Like nisin, the ALLRL peptide does not inhibit the growth of Gram-negative bacteria (Figure 4A). One possible explanation is that the outer membrane prevents these peptides from approaching the inner membrane. This idea may be supported by the result that electroporation is required for the antimicrobial activity of the type I TA toxin, Hok, against E. coli and Pseudomonas putida [36]. Indeed, a previous study demonstrated that the simultaneous treatment with nisin and a chelating agent, such as EDTA, inhibits the growth of Gram-negative bacteria [37]. This is probably because EDTA chelates magnesium ions and destabilizes the lipopolysaccharide layer of the outer membrane, which facilitates the entrance of nisin. We performed a similar experiment using the ALLRL peptide and EDTA but failed to observe an inhibitory effect on E. coli (unpublished data). Likewise, we could not see an inhibitory effect on E. coli O157 mutants, which lack lipopolysaccharides on the outer membrane (unpublished data). Therefore, the other mechanism would exist as to why the ALLRL peptide does not kill Gram-negative bacteria. It will give a hint for understanding its mechanism to test the bacterial spheroplast that lacks the outer membrane completely.
In conclusion, we discovered a small peptide to block the growth of Gram-positive bacteria including MRSA and of a fungus, Candida (Figure 4). To the best of our knowledge, the ALLRL peptide is the smallest antimicrobial peptide characterized so far. Also, most natural antimicrobial peptides reduce the activity in physiological salt concentrations but the ALLRL peptide exhibits the activity in the presence of 171 mM NaCl, which is suitable for antimicrobial drug development. Furthermore, the ALLRL peptide has no cytotoxicity against mammalian cultured cells, Vero and BHK (Figure 6).

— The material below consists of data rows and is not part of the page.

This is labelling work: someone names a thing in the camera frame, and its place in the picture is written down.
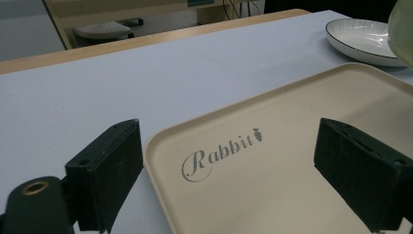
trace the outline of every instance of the printed logo
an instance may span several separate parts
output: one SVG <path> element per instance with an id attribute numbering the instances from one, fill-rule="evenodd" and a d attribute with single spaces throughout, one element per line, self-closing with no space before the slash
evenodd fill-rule
<path id="1" fill-rule="evenodd" d="M 215 163 L 235 155 L 242 150 L 247 150 L 251 146 L 262 141 L 262 134 L 259 129 L 253 129 L 253 137 L 238 136 L 224 144 L 219 144 L 214 150 L 205 152 L 198 150 L 190 154 L 182 163 L 182 176 L 189 182 L 199 182 L 206 179 L 212 172 Z"/>

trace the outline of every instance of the white table
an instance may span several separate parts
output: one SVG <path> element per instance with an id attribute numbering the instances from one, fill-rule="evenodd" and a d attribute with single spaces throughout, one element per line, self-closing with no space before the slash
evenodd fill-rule
<path id="1" fill-rule="evenodd" d="M 156 132 L 345 62 L 324 26 L 334 12 L 260 23 L 0 76 L 0 207 L 19 184 L 64 164 L 111 125 Z M 379 67 L 413 83 L 407 68 Z M 113 233 L 169 233 L 145 170 Z"/>

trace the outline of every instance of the chair seat
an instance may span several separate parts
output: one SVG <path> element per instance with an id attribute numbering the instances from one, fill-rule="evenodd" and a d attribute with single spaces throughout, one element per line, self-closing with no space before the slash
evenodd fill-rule
<path id="1" fill-rule="evenodd" d="M 75 27 L 73 30 L 79 36 L 89 39 L 111 39 L 126 35 L 132 37 L 131 29 L 116 21 Z"/>

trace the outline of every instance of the tray rim
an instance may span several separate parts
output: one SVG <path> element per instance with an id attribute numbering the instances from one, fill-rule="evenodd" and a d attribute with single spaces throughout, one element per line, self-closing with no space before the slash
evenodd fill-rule
<path id="1" fill-rule="evenodd" d="M 285 85 L 282 85 L 280 87 L 274 88 L 273 90 L 252 96 L 252 97 L 247 97 L 244 99 L 241 99 L 239 101 L 235 101 L 233 103 L 230 103 L 228 105 L 225 105 L 223 107 L 217 108 L 215 110 L 209 111 L 205 114 L 190 118 L 188 120 L 185 121 L 181 121 L 177 124 L 174 124 L 172 126 L 169 126 L 167 128 L 163 128 L 159 131 L 157 131 L 153 136 L 150 137 L 150 139 L 147 141 L 147 143 L 144 146 L 144 150 L 143 150 L 143 164 L 144 164 L 144 168 L 146 169 L 148 175 L 149 175 L 149 179 L 151 181 L 151 184 L 155 190 L 156 196 L 158 198 L 159 203 L 161 204 L 161 208 L 163 210 L 164 216 L 167 219 L 167 222 L 169 224 L 169 228 L 172 231 L 172 233 L 177 234 L 179 233 L 176 229 L 176 226 L 174 224 L 174 222 L 172 221 L 172 218 L 169 214 L 169 209 L 167 206 L 167 202 L 163 199 L 163 195 L 162 192 L 160 191 L 160 186 L 157 183 L 155 176 L 154 176 L 154 172 L 153 169 L 149 166 L 149 159 L 148 159 L 148 154 L 149 152 L 152 150 L 153 145 L 156 144 L 156 142 L 162 141 L 163 138 L 167 135 L 170 135 L 170 133 L 173 133 L 175 131 L 179 131 L 179 129 L 183 126 L 183 125 L 191 125 L 194 122 L 204 122 L 204 120 L 208 120 L 210 119 L 210 116 L 213 115 L 222 115 L 223 111 L 230 111 L 231 109 L 237 109 L 239 106 L 241 105 L 245 105 L 248 102 L 255 102 L 257 99 L 263 98 L 264 96 L 273 96 L 274 92 L 277 92 L 277 94 L 282 94 L 285 92 L 288 92 L 289 90 L 293 90 L 295 87 L 297 86 L 302 86 L 303 84 L 306 83 L 311 83 L 313 82 L 313 80 L 318 80 L 318 79 L 325 79 L 326 76 L 328 76 L 329 74 L 335 74 L 335 73 L 339 73 L 339 72 L 343 72 L 346 70 L 358 70 L 358 71 L 367 71 L 367 72 L 371 72 L 370 74 L 374 74 L 377 75 L 378 79 L 386 79 L 387 82 L 392 82 L 393 85 L 397 86 L 398 88 L 403 88 L 403 90 L 409 91 L 410 93 L 413 94 L 413 86 L 403 80 L 400 80 L 396 77 L 394 77 L 393 75 L 380 70 L 379 68 L 376 68 L 372 65 L 369 64 L 364 64 L 364 63 L 360 63 L 360 62 L 347 62 L 344 64 L 341 64 L 339 66 L 324 70 L 320 73 L 305 77 L 303 79 L 300 79 L 298 81 L 294 81 Z"/>

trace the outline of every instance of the wooden table edge
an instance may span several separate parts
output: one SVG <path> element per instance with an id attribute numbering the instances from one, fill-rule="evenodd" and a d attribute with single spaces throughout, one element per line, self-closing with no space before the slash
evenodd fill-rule
<path id="1" fill-rule="evenodd" d="M 195 27 L 178 29 L 170 32 L 162 32 L 153 35 L 136 37 L 128 40 L 121 40 L 68 51 L 44 54 L 40 56 L 6 60 L 0 62 L 0 74 L 7 74 L 11 72 L 53 65 L 77 59 L 86 59 L 110 53 L 120 52 L 124 50 L 134 49 L 138 47 L 154 45 L 157 43 L 192 37 L 196 35 L 202 35 L 231 28 L 253 25 L 261 22 L 287 19 L 306 14 L 309 14 L 309 12 L 300 9 L 293 9 L 250 18 L 233 19 L 212 24 L 199 25 Z"/>

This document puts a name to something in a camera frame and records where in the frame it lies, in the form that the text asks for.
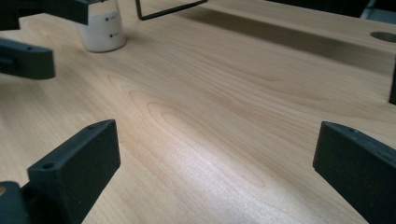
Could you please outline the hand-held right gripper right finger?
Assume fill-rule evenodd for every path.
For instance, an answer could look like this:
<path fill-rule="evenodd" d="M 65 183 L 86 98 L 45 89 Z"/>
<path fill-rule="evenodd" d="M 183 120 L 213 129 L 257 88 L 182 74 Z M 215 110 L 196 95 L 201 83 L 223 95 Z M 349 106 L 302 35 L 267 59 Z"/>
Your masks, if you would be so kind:
<path fill-rule="evenodd" d="M 324 121 L 313 167 L 370 224 L 396 224 L 396 149 Z"/>

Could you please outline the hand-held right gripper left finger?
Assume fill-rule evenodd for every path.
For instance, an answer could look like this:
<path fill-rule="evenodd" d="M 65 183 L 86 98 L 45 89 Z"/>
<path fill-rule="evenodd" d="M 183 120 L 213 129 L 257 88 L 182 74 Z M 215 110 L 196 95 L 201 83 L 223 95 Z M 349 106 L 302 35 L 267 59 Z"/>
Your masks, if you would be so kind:
<path fill-rule="evenodd" d="M 81 224 L 120 168 L 116 121 L 94 123 L 28 168 L 34 224 Z"/>

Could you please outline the glass jar with white powder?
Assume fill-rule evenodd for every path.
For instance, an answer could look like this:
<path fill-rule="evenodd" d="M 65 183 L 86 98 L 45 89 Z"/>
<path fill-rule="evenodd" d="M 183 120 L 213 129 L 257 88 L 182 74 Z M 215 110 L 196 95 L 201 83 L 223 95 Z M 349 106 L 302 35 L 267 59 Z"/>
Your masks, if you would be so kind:
<path fill-rule="evenodd" d="M 118 0 L 91 0 L 87 24 L 77 24 L 85 50 L 109 52 L 126 44 Z"/>

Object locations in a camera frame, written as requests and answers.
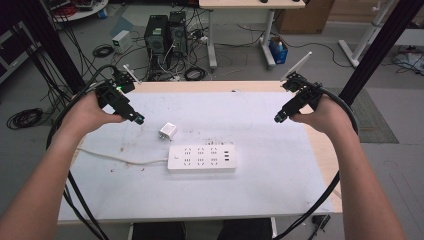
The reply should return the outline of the white box device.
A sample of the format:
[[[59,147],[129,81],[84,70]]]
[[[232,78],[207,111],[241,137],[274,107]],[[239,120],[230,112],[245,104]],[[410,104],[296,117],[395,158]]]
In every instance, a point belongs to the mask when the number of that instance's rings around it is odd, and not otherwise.
[[[132,46],[130,32],[122,30],[112,39],[112,43],[117,53],[124,53]]]

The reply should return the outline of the black bracket on floor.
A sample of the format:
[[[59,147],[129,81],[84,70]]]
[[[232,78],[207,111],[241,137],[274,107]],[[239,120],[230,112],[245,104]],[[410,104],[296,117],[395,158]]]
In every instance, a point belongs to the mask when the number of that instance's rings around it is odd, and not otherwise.
[[[312,217],[312,223],[314,225],[314,229],[313,229],[312,234],[308,238],[308,240],[313,240],[317,236],[319,230],[324,230],[325,226],[327,225],[327,223],[329,222],[330,219],[331,219],[330,215],[315,215],[315,216],[313,216]]]

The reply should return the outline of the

The ALLRL peptide, therefore, will be an attractive candidate for the development of an antimicrobial drug.

4. Materials and Methods

4.1. Bacterial and Fungus Strains and Mammalian Cultured Cells

Escherichia coli K12 strains, TY0807 (sup0 araD139 hsdRlacX74 rpsL araD+), BW25113 (rrnB3lacZ4787 hsdR514 ∆ (araBAD)567 ∆ (rhaBAD)568 rph-1) and E. coli O157:H7 strain (ATCC43888), were used [15,38,39]. Isolates of the methicillin-susceptible Staphylococcus aureus, the methicillin-resistant S. aureus (MRSA), Bacillus subtilis and Candida albicans used in this study were confirmed by sequencing of 16S or 18S rRNA. Primers used for sequencing are listed in Table 1. Luria-Bertani (LB) medium and Mueller Hinton Broth (MHB) were used for bacteria and Sabouraud medium (2% Glucose, 1% peptone, pH 5.5) for C. albicans. Vero cells from green monkey kidney were grown at 37 °C with 5% CO2 in Eagle’s Minimal Essential Medium (MEM) supplemented with 10% fetal bovine serum (FBS), 10 mM nonessential amino acid (NEAA; Life Technologies, Carlsbad, CA, USA) and Penicillin (1000 unit/mL)-streptomycin (100 µg/mL) (PS). BHK cells from the baby hamster kidney were grown at 37 °C with 5% CO2 in Dulbecco’s modified Eagle’s MEM supplemented with 10% FBS, 10 mM NEAA and PS.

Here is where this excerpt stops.